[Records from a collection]
##########

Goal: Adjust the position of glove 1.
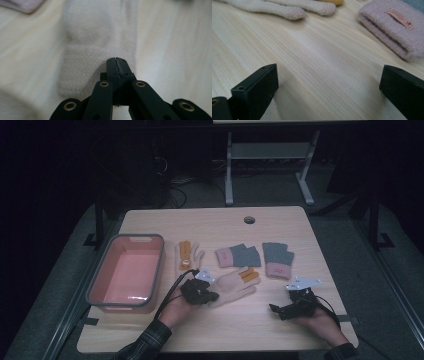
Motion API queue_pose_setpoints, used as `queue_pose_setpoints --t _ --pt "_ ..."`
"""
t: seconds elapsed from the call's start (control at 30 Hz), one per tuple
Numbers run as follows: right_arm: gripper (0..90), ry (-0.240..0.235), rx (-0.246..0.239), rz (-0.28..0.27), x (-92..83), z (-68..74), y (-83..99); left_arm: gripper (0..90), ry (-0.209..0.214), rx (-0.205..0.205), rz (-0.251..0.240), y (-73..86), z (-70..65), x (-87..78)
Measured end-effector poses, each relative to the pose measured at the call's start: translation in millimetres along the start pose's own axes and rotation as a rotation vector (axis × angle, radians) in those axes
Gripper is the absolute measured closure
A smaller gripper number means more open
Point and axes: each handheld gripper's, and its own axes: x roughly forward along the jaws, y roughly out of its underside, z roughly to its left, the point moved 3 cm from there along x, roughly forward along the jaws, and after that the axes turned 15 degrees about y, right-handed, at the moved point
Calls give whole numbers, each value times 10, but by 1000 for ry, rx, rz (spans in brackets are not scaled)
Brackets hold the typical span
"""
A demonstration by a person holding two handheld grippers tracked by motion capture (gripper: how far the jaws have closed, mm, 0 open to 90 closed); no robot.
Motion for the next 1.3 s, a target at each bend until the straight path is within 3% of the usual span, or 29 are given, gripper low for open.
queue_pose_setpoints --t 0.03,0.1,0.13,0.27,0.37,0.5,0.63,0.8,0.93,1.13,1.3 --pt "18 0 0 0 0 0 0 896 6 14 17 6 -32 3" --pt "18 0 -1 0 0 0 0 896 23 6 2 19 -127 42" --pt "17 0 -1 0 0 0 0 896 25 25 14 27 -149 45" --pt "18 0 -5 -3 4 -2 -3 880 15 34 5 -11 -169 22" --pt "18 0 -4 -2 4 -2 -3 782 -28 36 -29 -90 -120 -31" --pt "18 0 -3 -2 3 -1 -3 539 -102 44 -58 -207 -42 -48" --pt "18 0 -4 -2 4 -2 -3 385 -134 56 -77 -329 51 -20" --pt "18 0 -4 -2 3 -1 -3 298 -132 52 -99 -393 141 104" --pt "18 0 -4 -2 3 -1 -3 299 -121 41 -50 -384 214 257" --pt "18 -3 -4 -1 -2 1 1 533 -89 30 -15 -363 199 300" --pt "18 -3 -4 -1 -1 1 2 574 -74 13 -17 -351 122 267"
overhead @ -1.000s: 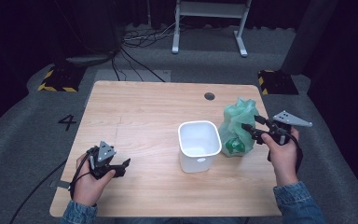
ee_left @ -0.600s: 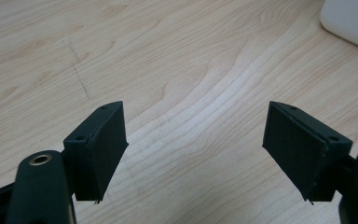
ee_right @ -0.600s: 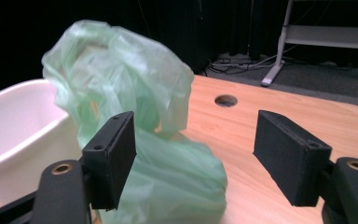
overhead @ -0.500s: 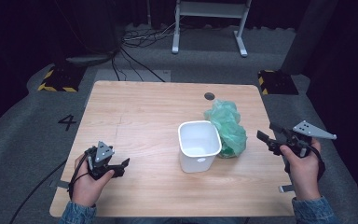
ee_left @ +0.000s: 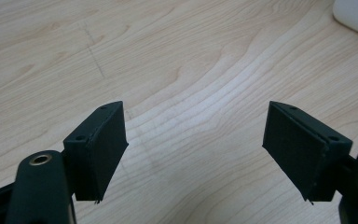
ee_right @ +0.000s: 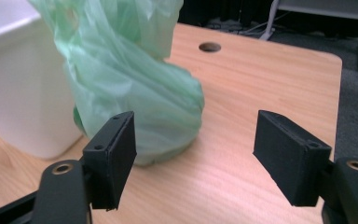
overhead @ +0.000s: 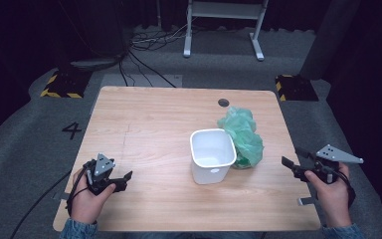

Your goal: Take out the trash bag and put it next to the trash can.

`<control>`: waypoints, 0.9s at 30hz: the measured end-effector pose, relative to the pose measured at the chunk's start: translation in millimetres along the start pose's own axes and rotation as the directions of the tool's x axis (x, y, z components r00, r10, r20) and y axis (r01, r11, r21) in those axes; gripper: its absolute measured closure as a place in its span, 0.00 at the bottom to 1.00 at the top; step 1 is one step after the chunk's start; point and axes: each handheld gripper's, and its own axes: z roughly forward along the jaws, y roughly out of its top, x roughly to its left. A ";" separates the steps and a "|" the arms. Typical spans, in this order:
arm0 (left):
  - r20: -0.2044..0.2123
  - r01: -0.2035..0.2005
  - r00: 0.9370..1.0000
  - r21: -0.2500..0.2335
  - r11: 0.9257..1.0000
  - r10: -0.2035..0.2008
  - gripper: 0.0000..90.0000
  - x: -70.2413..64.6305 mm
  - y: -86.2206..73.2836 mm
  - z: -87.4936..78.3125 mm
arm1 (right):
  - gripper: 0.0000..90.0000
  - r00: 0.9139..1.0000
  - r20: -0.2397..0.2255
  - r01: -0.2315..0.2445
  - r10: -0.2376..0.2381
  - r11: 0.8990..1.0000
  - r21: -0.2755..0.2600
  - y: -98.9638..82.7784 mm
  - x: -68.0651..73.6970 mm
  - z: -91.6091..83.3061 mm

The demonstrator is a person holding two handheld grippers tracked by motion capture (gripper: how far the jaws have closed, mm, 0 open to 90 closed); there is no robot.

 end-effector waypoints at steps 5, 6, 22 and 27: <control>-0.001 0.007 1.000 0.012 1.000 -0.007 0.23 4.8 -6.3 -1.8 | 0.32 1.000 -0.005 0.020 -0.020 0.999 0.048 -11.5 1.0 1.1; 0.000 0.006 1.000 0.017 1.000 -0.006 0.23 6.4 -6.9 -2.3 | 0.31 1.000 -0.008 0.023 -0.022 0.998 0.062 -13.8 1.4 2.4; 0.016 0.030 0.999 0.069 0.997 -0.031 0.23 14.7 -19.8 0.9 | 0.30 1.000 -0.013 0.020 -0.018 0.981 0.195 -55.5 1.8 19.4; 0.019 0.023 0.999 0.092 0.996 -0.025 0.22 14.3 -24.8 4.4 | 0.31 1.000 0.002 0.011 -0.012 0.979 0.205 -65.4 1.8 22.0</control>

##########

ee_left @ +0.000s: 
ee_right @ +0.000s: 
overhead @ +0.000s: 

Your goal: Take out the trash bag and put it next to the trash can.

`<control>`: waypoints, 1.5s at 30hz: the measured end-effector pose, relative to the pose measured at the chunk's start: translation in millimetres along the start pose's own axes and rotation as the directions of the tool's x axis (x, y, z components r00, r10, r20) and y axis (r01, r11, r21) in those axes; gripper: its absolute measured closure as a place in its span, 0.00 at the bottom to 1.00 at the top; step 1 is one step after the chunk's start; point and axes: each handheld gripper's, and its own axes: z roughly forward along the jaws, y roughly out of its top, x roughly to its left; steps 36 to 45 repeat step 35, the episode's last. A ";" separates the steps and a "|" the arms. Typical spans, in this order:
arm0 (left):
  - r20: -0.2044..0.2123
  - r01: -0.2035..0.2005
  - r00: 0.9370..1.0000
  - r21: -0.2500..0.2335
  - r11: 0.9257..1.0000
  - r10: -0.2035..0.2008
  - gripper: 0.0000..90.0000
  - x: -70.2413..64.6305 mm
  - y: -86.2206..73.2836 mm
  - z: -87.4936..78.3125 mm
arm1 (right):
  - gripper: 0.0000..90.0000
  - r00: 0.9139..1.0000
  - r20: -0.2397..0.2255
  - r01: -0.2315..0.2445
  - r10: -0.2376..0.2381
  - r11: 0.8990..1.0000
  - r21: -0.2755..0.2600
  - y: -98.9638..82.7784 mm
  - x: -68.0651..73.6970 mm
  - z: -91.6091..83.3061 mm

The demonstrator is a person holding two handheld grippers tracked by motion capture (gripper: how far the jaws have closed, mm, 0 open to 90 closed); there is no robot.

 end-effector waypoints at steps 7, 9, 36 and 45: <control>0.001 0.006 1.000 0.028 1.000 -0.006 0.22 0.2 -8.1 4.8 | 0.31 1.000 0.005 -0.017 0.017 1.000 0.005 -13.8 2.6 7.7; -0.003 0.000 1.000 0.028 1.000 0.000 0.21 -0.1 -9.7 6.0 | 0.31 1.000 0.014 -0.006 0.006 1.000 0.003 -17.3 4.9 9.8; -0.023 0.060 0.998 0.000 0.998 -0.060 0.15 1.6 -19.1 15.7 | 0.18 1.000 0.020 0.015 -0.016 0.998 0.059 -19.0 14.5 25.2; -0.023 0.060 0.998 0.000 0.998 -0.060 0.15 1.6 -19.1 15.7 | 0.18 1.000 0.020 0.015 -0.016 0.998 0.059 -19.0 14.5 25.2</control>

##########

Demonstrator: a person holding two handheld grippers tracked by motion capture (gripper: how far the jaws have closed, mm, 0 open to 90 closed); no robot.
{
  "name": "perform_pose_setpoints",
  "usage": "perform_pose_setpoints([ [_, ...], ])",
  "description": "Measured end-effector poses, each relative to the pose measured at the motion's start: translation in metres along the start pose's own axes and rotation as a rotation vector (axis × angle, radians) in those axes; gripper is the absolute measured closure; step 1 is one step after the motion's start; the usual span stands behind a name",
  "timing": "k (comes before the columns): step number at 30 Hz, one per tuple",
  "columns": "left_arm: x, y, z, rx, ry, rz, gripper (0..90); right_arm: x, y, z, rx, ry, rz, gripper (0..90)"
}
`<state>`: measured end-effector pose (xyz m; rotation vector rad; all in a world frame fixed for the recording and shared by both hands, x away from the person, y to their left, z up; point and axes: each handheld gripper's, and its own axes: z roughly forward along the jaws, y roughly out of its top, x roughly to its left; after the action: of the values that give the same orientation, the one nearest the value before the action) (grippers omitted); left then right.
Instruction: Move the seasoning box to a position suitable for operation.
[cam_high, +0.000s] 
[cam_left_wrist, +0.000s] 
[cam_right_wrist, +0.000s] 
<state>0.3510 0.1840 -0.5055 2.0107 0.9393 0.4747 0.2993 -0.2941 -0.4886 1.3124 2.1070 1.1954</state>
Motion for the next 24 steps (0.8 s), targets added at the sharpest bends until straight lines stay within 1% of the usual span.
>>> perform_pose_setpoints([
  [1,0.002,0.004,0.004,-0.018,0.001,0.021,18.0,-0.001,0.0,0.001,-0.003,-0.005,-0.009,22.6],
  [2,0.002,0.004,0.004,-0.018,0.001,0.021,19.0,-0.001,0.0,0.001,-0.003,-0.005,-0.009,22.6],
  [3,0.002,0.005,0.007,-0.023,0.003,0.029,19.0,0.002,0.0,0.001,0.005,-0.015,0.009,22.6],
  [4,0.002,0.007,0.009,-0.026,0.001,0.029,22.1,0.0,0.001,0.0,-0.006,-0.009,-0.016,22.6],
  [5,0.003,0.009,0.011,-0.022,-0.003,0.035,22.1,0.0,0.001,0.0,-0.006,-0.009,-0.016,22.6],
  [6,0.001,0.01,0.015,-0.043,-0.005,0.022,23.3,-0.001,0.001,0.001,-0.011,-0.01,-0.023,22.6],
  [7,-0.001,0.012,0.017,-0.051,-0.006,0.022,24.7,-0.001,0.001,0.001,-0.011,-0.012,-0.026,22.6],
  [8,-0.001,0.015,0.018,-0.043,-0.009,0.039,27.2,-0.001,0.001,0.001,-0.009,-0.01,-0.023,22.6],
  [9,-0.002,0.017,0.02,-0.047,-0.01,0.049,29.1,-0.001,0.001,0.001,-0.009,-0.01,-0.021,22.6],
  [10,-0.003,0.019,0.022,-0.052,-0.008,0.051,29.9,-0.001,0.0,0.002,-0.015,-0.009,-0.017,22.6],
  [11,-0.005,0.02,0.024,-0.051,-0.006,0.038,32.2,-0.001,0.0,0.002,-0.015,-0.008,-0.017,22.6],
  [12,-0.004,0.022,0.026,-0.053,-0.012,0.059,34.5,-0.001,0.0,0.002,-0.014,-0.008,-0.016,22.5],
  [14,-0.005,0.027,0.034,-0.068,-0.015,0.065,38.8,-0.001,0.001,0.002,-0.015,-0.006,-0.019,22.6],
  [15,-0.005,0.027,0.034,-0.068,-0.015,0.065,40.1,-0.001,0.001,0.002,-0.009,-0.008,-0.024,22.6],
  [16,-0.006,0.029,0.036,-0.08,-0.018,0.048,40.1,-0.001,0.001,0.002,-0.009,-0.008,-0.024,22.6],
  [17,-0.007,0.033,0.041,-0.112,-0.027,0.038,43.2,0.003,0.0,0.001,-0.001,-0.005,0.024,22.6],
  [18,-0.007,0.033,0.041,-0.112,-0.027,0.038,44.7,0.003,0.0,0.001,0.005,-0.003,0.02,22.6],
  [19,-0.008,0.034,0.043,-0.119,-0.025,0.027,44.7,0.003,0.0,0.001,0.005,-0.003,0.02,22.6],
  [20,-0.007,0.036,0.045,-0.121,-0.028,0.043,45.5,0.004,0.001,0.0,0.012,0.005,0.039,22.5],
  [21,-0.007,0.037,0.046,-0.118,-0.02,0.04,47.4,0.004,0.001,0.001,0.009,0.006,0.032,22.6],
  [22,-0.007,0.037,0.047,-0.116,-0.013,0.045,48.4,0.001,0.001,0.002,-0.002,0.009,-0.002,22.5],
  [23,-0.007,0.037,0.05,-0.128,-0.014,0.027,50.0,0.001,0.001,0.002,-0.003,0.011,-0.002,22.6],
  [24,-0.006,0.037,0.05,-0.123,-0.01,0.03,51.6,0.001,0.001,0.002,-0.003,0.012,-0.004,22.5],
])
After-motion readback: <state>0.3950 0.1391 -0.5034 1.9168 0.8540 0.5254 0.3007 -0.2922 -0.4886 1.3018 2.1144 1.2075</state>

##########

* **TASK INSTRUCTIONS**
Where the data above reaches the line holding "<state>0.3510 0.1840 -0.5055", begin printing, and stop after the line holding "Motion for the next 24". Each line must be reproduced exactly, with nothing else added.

* **RESPONSE TO THE EXERCISE**
<state>0.3510 0.1840 -0.5055 2.0107 0.9393 0.4747 0.2993 -0.2941 -0.4886 1.3124 2.1070 1.1954</state>
Motion for the next 24 steps (0.8 s), targets added at the sharpest bends until straight lines stay within 1% of the usual span.

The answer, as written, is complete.